[Saved entries]
□ □ □

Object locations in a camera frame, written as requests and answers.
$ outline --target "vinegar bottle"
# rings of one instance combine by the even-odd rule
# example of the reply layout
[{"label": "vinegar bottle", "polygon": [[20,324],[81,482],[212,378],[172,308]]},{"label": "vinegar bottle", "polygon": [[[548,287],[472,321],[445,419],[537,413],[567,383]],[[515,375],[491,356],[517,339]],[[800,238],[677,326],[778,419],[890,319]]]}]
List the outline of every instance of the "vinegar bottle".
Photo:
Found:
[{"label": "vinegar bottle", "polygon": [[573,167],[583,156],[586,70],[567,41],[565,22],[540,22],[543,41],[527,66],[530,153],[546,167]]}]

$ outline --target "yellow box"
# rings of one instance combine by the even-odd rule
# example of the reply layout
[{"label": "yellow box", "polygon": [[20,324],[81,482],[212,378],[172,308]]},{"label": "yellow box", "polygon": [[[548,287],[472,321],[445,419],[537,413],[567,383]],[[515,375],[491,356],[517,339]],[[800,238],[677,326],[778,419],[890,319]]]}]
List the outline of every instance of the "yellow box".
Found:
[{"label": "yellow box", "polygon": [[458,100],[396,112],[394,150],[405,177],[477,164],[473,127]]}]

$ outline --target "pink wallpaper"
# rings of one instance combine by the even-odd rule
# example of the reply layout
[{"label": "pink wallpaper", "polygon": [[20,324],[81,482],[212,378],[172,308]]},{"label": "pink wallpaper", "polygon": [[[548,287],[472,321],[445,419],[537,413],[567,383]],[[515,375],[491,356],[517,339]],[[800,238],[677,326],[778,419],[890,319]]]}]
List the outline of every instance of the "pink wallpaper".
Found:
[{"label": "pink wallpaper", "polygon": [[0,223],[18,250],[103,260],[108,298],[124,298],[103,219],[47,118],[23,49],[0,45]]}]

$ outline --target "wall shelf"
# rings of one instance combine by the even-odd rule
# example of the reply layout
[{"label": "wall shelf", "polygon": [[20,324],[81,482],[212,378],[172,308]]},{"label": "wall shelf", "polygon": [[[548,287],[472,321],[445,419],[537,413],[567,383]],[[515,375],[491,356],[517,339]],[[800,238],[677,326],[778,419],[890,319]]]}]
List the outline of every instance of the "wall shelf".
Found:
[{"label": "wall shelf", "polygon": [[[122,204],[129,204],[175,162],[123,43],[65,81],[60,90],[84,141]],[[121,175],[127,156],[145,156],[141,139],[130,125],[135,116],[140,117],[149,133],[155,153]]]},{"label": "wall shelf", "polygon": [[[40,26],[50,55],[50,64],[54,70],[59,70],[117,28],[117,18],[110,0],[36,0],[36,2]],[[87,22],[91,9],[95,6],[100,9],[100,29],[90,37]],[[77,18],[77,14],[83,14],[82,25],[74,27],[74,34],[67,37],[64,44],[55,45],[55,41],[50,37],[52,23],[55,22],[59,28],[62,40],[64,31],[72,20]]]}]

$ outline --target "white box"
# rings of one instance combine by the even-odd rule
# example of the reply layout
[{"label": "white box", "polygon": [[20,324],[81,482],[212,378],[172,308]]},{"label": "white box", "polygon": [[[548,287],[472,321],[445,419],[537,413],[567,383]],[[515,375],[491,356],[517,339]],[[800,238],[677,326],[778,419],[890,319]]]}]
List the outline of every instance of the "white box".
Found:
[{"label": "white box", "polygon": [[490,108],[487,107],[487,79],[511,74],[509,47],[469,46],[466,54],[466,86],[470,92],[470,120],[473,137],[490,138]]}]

□ □ □

### Directions for this task
In the lines above, spot each one that contains the word "List" and copy it.

### Answer below
List the outline of every instance of the "vinegar bottle".
List the outline of every instance of the "yellow box".
List the outline of every instance of the "pink wallpaper".
List the outline of every instance of the "wall shelf".
List the outline of every instance of the "white box".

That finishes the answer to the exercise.